Storage-Spaces-p2380-fig03

 Figure 3 – Tiered Storage Spaces with 4 SSD, 6 HDD and 2-columns 2-way mirror layout

2 SSD, 6 HDD, 1-column 2-way mirror
In this example the SSD tier has 2 disks and maximum number of columns is 1. No data stripping can occur is such a layout. Data is written to first SSD and then another copy on the other SSD. The same behavior occurs on the HDD tier. Performance of the HDD tier is equal to performance of a single HDD.

Storage-Spaces-p2380-fig04

 Figure 4 – Tiered Storage Spaces with 2 SSD, 6 HDD and 1-column 2-way mirror layout

Parallel rebuild

This is a feature that automatically rebuilds a Storage Spaces from the storage pool free space when a physical disk fails. Marketing says that you don’t need an extra disk for Hot spare, which is true, but you need to reserve the free space in the pool. Unprovisioned space size has to be the same or larger than a size of a single disk for this feature to work. This applies to the both tiers considering the size of disks in each tier. Keep in mind that each tier will rebuild only within that tier. Main advantage is rebuilding the data from the failed disk to multiple physical disks in the pool instead to a single hot spare. Full resiliency is achieved in a shorter time, while rebuilding a single large disk can be time consuming.

Storage-Spaces-p2380-fig05

  Figure 5 – Storage Spaces parallel rebuild

Storage Pool Expansion

If you want to expand a Storage Pool you have to follow the Storage Spaces layout. If you are using tiers each tier can be expanded independently. In the example below which is 2-columns 2-way mirror tiered Storage Space, you will need minimum of 4 SSDs or 4 HDDs to expand the each tier. For the layout shown on figure 4 only two disks in each layout are sufficient for the expansion.

Storage-Spaces-p2380-fig06

 

Figure 6 – expanding Storage Spaces 

Conclusion

There is no magic layout that fits all. Below are a few guidelines, which you may or may not choose to follow. They are based on my experience and it’s my view of how it should be done.

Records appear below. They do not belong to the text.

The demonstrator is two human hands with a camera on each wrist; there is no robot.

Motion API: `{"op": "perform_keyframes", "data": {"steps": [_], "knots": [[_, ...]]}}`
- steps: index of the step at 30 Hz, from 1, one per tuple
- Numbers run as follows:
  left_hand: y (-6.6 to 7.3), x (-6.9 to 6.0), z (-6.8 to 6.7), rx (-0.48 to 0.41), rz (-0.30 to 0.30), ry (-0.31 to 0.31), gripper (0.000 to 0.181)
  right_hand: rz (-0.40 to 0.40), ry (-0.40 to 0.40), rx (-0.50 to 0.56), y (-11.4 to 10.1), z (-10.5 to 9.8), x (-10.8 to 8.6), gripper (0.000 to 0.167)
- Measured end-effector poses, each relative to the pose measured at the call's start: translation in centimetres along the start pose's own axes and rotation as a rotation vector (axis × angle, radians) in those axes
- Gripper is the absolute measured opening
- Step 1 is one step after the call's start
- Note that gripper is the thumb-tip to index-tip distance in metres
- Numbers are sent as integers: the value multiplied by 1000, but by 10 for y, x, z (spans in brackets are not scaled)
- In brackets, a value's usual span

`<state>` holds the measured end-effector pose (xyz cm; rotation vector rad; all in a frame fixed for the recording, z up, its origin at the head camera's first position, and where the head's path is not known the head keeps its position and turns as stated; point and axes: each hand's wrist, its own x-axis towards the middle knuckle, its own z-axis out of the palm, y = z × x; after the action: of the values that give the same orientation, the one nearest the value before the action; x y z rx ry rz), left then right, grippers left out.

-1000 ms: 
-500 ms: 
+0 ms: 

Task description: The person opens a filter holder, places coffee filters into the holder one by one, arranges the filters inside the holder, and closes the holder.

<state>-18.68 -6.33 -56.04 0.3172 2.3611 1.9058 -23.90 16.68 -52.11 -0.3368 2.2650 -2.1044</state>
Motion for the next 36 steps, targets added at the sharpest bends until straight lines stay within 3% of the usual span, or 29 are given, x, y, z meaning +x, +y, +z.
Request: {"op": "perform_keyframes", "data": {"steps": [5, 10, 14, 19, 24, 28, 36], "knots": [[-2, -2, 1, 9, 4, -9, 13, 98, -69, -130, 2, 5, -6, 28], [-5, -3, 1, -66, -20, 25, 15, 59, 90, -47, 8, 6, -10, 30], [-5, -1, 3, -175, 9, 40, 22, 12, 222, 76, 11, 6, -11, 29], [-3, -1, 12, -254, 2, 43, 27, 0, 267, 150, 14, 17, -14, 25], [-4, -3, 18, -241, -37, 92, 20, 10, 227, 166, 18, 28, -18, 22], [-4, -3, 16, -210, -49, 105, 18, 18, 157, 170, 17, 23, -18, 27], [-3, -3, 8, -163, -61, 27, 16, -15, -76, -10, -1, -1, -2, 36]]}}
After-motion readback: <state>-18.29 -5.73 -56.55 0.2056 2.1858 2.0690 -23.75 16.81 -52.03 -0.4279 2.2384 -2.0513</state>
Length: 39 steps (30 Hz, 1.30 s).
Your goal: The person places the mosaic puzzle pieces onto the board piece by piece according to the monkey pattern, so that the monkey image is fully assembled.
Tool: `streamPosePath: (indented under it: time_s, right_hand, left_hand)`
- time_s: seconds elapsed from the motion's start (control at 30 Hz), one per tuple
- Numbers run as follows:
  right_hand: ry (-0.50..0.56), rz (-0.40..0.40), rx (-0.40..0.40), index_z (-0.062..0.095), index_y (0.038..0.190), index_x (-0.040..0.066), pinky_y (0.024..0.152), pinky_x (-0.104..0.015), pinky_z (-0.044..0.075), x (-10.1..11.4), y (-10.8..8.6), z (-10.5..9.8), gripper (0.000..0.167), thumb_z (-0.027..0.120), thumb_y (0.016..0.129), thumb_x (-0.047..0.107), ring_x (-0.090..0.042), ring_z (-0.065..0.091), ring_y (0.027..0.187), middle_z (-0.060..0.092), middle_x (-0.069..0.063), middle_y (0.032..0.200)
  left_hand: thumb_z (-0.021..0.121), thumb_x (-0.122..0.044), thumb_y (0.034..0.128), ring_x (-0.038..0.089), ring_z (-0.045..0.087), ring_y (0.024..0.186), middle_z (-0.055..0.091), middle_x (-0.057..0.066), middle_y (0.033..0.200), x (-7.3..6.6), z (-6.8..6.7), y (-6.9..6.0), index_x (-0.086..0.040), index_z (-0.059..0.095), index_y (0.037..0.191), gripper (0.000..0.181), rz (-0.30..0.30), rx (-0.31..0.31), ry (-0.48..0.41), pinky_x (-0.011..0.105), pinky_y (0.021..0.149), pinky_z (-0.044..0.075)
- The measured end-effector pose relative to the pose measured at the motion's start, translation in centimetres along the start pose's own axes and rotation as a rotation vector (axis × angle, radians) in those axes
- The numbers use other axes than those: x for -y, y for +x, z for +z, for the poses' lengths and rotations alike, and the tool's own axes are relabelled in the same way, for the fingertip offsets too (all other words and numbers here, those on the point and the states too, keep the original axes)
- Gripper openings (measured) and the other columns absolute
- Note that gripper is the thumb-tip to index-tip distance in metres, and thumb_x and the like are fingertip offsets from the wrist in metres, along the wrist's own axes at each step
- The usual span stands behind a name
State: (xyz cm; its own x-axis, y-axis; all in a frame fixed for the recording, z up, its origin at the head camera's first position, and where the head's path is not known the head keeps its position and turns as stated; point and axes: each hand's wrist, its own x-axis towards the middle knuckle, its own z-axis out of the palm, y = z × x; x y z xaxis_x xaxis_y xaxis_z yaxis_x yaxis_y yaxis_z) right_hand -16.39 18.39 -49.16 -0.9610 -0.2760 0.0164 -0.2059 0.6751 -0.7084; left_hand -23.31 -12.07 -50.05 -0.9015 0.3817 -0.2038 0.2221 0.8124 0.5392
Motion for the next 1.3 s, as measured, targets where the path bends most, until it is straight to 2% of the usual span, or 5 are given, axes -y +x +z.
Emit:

  • The more columns the better performance (bigger stripe).
  • Always follow the storage layout.
  • When using tiers use at least 4 SSDs if you want stripping.
  • Create a single Storage Space in a Storage Pool. Mixing Simple, Mirror, Parity or Dual Parity in the same Storage Pool is only for non-demanding workloads and the layout is hard to track.
  • Unpartitioned space has to be large enough for a parallel rebuild to work.
  • Test, test and test before you put anything into the production.